Go through the data below and report how many lines contain "Return"; the reply holds only that number.

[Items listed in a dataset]
-=-=-=-=-

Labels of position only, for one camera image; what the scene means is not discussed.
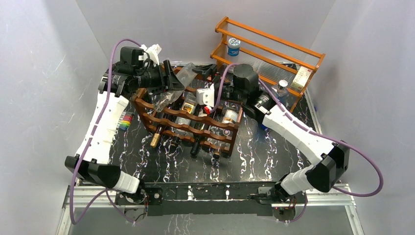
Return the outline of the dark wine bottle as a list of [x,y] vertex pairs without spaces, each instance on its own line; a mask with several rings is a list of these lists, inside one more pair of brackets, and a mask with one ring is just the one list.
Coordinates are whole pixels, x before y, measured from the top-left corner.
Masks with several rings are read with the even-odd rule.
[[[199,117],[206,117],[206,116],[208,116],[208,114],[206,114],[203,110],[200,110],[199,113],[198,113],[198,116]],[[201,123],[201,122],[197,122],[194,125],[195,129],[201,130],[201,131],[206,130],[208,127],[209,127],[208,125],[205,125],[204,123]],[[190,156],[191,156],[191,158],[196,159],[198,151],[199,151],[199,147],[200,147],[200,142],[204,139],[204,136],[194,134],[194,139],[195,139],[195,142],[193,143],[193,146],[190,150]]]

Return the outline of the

-=-=-=-=-

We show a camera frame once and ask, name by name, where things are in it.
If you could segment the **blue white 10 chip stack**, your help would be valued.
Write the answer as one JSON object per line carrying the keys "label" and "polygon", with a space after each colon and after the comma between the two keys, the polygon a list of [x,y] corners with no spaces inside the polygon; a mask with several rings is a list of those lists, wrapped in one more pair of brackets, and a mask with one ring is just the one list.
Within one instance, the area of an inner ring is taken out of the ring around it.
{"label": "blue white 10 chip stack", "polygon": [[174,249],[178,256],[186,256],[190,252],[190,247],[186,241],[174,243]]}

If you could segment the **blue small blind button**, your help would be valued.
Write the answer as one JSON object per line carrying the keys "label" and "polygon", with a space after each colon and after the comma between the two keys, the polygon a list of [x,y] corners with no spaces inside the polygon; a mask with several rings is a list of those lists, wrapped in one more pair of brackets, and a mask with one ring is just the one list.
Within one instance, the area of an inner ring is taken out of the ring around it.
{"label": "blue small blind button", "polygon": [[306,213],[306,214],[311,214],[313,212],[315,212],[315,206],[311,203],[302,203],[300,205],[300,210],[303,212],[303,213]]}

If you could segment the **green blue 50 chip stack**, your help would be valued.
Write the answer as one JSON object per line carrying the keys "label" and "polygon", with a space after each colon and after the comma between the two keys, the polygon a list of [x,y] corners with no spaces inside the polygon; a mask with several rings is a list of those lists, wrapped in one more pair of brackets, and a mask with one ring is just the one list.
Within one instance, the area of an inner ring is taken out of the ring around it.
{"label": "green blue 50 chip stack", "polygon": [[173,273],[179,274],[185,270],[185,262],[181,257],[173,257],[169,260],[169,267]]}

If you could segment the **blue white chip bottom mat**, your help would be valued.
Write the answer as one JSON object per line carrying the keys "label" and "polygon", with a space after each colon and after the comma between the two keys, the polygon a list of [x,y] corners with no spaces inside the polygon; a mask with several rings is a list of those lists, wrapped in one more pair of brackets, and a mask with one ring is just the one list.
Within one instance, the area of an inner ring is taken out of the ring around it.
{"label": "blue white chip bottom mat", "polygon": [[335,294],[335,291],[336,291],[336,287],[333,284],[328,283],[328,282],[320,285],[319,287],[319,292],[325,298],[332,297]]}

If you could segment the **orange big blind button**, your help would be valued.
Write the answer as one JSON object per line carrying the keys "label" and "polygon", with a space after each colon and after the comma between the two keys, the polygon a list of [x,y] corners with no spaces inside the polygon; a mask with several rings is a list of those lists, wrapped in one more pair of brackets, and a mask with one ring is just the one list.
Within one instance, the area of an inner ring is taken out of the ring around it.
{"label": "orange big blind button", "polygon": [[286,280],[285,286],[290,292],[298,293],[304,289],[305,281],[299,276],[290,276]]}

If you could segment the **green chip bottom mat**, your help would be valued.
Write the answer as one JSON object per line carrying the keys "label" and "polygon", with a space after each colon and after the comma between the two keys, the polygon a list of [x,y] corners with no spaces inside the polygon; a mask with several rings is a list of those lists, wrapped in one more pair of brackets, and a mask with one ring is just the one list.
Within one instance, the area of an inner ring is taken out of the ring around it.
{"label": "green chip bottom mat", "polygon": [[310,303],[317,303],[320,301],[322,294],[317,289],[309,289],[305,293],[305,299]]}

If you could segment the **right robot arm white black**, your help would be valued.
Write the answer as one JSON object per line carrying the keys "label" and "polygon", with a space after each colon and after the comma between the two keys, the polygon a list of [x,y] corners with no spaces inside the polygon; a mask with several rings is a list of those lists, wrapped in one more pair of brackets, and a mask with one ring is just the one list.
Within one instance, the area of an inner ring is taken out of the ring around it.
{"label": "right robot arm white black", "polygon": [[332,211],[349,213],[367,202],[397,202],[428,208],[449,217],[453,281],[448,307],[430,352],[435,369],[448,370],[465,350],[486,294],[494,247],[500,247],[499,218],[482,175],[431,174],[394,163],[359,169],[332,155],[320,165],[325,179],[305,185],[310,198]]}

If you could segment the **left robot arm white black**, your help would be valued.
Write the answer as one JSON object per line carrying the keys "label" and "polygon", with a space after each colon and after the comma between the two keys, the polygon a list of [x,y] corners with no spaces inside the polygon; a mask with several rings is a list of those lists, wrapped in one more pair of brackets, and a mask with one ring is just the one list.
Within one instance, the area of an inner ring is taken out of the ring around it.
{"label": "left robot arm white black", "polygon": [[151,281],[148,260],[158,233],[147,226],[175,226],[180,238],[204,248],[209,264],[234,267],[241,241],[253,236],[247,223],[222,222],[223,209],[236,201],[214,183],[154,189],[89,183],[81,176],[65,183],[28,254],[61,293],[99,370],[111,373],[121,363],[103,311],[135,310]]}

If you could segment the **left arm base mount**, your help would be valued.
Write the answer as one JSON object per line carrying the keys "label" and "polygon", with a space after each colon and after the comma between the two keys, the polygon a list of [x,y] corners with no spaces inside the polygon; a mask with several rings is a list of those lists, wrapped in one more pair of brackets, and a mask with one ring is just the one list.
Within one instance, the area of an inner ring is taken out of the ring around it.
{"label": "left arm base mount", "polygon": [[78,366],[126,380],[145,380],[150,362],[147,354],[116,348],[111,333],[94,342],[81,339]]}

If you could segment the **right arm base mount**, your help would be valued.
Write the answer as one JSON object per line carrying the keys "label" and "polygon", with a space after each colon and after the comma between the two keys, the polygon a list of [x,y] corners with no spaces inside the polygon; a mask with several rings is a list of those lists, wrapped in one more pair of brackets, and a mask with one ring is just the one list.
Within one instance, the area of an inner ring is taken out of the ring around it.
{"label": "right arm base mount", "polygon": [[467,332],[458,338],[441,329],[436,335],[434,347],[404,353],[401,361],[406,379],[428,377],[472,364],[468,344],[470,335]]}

-=-=-=-=-

ANSWER TO THIS EXERCISE –
2